Shafer points out the obvious: There's a whole lot of noise and confusion on Twitter and a whole lot of outright erroneous information. Hell, it puts me in mind of the millions of words of hysterical misinformation spouted by the mainstream media in the immediate wake of Hurricane Katrina -- rapes, cannibalism, sniper fire (all of which was swept under the rug after the fact while they patted themselves on the back for "keeping them honest").
And, as Len Kendall wonders, how hard is it for the Iranian regime to use Twitter to spread misinformation on the web or to simply, you know, search the Iran hashtags? But as Evgeny Morozov notes, the regime probably isn't overly concerned with Twitter. It knows who the "troublesome" leaders are and tosses bloggers into jail by the wagon-full. (Morozov's piece should be a required read for everyone interested in this story.)
But more important, the Twitterati's self-congratulatory tone shows an abundance of historical ignorance. The narrative almost insinuates that these protests are the first of their kind, brought about by the power of social media or Web 2.0 or something. There were huge uprisings around this time of year in 1999. Somehow, without the benefit of Twitter, students took to the streets. (Poke around that story and you'll see visual evidence of the sort of risks protesters in Iran are taking.) There were grumblings of protests again in 2002 and 2003. I remember that because I was among a bunch of U.S. bloggers adding my voice to the noise from this end of the ocean. I posted a little Iranian flag on my blog. I met with other bloggers -- face to face! -- to see if we could start a movement here in New York. I even dragged my butt to a rally outside the U.N. And we all remember the huge revolution sparked by those protests.

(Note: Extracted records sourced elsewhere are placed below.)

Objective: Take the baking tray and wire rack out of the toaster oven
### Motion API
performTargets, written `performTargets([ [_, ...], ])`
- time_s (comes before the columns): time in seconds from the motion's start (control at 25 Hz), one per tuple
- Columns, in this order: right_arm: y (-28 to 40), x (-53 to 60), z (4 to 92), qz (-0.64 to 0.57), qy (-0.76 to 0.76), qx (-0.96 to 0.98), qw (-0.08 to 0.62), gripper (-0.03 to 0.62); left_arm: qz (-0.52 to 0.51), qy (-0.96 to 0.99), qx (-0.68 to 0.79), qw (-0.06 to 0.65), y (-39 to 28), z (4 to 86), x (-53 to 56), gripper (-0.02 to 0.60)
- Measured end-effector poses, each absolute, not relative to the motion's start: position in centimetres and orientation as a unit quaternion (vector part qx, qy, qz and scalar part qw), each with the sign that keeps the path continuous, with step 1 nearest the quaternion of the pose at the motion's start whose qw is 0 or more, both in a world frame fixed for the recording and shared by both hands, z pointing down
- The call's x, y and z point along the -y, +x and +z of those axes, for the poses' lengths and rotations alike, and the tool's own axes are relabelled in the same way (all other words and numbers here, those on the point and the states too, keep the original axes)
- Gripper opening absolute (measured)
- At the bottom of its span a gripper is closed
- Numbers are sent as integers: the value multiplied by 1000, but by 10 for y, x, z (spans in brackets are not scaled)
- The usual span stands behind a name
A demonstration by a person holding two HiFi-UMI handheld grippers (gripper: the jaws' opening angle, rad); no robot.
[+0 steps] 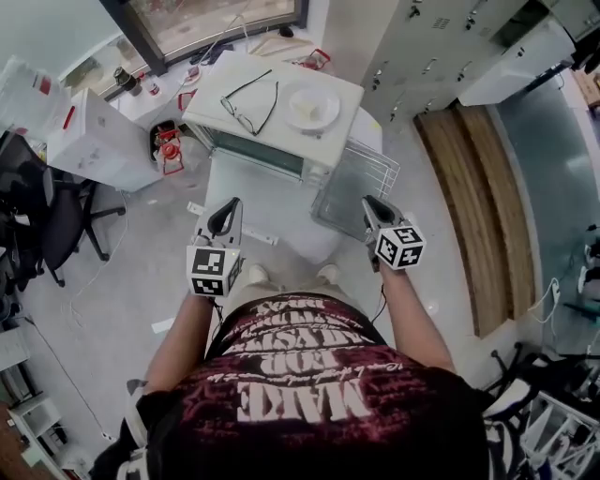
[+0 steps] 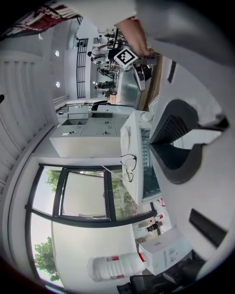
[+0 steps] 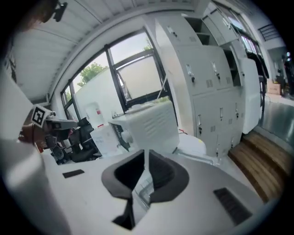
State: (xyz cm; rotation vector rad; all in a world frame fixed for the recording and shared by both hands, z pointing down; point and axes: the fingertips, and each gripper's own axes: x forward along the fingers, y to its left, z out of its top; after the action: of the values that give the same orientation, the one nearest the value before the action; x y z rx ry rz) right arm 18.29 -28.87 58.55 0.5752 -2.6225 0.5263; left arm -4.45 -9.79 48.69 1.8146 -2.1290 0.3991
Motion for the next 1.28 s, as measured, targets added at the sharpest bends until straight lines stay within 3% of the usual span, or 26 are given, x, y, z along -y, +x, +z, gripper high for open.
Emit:
performTargets([
  [0.04,178,276,570,168,209,945,189,9,134,636,745,151,-50,480,95,6],
  [0.08,174,265,554,146,210,950,181,4,127,638,746,143,-55,473,93,6],
  [0.52,134,190,438,44,225,963,139,2,95,676,728,63,-77,404,79,6],
  [1.28,101,149,408,-17,249,955,157,2,45,693,717,65,-114,395,56,6],
])
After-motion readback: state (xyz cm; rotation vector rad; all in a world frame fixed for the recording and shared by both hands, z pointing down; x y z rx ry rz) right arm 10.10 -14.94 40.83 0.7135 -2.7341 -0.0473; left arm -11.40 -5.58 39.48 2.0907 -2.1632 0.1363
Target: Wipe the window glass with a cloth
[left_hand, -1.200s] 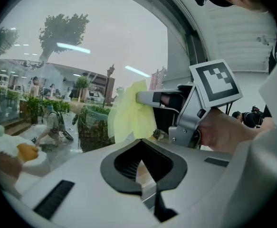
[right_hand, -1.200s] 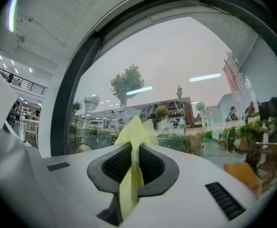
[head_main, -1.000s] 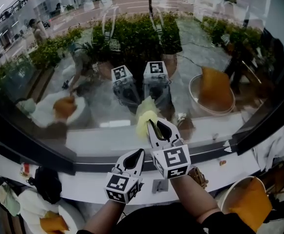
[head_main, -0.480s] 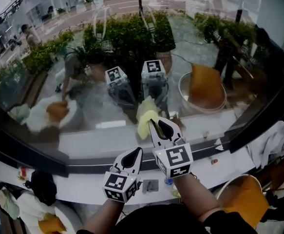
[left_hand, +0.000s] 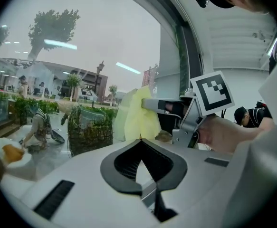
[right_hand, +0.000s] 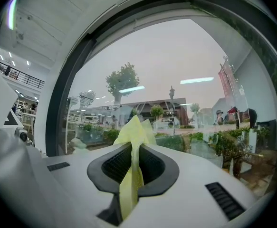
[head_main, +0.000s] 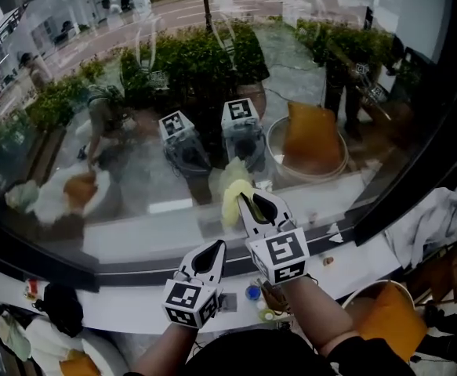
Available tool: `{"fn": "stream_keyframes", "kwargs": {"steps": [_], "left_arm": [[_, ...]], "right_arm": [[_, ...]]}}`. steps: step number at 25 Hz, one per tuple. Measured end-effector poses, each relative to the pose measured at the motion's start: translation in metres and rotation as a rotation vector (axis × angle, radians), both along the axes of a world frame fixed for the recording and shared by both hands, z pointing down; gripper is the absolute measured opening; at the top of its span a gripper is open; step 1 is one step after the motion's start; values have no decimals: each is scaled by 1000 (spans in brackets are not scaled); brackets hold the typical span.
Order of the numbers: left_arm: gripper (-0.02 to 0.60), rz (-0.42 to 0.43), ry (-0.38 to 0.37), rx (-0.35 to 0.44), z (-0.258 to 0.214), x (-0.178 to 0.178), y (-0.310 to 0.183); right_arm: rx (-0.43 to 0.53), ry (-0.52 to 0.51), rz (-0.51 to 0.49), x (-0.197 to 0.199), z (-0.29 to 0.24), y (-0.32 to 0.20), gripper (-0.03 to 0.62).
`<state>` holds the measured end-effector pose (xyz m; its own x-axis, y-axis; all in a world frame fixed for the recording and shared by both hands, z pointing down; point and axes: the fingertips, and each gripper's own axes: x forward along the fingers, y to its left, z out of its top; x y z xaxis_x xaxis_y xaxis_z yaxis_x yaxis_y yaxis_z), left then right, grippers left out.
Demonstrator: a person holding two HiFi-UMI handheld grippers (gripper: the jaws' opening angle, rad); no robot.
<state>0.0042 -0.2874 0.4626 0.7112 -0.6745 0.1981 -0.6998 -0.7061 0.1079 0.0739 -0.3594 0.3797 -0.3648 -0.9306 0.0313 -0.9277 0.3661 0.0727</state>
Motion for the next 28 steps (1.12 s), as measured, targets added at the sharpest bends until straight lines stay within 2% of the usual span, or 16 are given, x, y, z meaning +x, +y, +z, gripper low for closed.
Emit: {"fn": "stream_keyframes", "kwargs": {"steps": [15,23,28], "left_arm": [[8,46,-44,-5,1,108,10],[8,58,-31,-5,-5,185,25],[8,64,-28,-2,-5,206,34]], "right_arm": [[-1,-19,35,130,4,8,52],[-11,-4,97,233,4,15,52],[-22,1,137,273,7,18,52]]}}
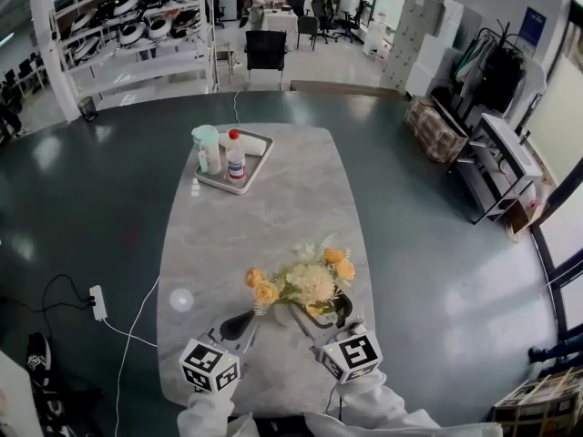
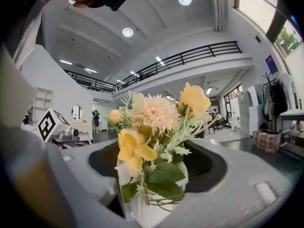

Twitter is fun. Twitter is useful. God knows I'm addicted. And it's uplifting to see more than a handful of bloggers interested in the doings in Iran this time around. And it's great that Twitter can be one of the many channels, along with blogs and Facebook and texting, harnessed to the technology without which none of this journalism would be possible -- the cellphone and the internet.
But it's simply ridiculous to behave as if Twitter is somehow running the protests -- even more so to behave as if it's already somehow won a revolution. Perhaps the stupidest thing I've read on the web in weeks -- and that's saying something -- was a tweet that read, "First Iran, then China."
If there is some sort of revolution in Iran -- a big if -- it will be due to the bravery of the people on the ground, people willing to confront a regime that won't hesitate to kill them. And it's success will have little to do with Twitter.
By all means, change your avatar to green and keep tweeting about Iran. It's good that Iranians know that Americans care (even if they didn't care so much last two times around). And it's good to keep the story alive in traditional and nontraditional media.